Millions affected by flooding in China (VIDEO)

GlobalPost

At least 175 people have died from a month of flooding in China with another 83 people missing, the country's Ministry of Civil Affairs said Monday, CNN reports.

And more rains are predicted for parts of China in the next several days, Bloomberg reports.

More than 1.6 million people have been evacuated from 13 southern and eastern provinces already affected by flooding cause by rainfall that began on June 3.

(From Global Post in China: South China Sea: China vs. Vietnam)

The flooding has destroyed at least 8,400 houses in Zhejiang province alone, a provincial agency said.

The direct economic loss is calculated at $4.9 billion, while the flooding has reportedly also pushed food prices up.

According to Sky News:

Prices for green vegetables were up 40 percent, adding to an inflation rate of 5.5 percent — a three-year high.

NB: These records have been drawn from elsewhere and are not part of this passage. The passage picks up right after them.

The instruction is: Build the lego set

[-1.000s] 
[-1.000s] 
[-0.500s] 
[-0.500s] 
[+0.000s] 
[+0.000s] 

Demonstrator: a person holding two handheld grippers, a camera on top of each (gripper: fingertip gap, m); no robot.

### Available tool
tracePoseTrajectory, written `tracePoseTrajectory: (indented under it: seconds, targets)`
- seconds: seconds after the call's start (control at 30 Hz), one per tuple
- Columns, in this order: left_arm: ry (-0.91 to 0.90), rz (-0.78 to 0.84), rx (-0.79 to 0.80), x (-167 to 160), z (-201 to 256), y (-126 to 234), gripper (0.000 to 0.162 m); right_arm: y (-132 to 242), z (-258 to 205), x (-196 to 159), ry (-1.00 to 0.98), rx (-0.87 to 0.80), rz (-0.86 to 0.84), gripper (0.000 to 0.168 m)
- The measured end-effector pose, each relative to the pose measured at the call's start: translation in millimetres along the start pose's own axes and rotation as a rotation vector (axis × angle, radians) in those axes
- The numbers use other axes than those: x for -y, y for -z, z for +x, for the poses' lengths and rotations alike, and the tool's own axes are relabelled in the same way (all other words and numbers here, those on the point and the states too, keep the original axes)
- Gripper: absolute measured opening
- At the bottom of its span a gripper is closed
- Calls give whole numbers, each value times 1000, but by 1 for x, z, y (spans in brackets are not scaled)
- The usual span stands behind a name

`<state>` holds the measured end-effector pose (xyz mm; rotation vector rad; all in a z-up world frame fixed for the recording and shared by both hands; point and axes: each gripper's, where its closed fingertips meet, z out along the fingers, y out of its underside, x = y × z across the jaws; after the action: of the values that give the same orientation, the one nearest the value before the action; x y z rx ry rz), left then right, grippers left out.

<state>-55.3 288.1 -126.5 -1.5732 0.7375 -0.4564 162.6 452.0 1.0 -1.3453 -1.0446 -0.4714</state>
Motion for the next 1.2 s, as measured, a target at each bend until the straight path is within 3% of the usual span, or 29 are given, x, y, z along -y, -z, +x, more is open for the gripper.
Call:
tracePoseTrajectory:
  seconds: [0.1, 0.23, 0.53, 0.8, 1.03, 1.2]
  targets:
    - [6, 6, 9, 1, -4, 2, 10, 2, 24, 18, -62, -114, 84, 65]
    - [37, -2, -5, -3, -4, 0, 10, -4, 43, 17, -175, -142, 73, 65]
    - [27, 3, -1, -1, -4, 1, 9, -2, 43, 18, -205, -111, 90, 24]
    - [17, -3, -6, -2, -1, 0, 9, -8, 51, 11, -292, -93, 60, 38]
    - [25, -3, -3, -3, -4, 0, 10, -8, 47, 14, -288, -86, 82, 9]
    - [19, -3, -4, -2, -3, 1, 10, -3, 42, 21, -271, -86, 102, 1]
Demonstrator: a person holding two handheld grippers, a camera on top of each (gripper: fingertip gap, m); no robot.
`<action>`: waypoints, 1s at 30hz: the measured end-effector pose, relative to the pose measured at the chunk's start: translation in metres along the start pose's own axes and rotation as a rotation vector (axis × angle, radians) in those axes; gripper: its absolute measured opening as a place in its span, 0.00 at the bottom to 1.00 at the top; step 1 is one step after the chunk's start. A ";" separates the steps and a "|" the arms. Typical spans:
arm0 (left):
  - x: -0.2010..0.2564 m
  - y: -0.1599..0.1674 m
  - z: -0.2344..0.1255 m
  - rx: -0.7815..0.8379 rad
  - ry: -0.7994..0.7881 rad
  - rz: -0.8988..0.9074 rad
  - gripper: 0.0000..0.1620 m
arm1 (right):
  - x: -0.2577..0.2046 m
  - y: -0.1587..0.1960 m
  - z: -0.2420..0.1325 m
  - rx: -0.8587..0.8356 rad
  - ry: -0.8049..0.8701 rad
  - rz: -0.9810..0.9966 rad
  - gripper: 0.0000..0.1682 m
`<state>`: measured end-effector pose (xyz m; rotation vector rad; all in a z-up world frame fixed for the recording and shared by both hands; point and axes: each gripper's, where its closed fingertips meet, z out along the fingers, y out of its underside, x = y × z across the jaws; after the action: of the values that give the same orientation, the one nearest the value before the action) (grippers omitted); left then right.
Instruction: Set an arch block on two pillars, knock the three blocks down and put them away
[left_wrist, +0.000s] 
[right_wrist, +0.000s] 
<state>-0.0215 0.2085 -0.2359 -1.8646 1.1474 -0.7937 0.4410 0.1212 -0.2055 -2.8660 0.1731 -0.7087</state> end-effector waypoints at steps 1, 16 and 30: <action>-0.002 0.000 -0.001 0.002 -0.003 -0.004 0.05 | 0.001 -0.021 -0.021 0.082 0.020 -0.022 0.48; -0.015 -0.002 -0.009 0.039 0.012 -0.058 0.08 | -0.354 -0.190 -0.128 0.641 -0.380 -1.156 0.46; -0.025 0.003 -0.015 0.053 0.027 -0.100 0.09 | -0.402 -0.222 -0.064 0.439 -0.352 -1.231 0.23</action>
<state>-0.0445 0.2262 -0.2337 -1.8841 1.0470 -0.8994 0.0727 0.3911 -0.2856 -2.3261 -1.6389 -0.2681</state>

Large areas of Hubei and Zhejiang provinces are reportedly underwater.

In Hubei, farmers told Xinhua that it was the worst flooding they'd seen in 20 years. More than one million acres of farmland had been inundated and nearly 1,000 businesses forced to suspend operations.

Meanwhile, more than 4.4 million have been affected by the flooding in Zhejiang of Monday morning, according to the Zhejiang Flood Control Office. About 292,000 have been evacuated, according to the agency's website.

China's National Meteorological Center said Monday that heavy rain is forecast to hit Sichuan, Shaanxi and Gansu provinces before moving east to Henan and Shandong, Bloomberg reports. Rain in the middle and lower reaches of the Yangtze River would however ease, it said on its website.

However, Bllomberg writes:

while the downpours brought floods to central regions, closing airports and roads, they helped end the worst drought in decades, restoring reservoirs and aiding crops in the world’s biggest grower of cotton and rice.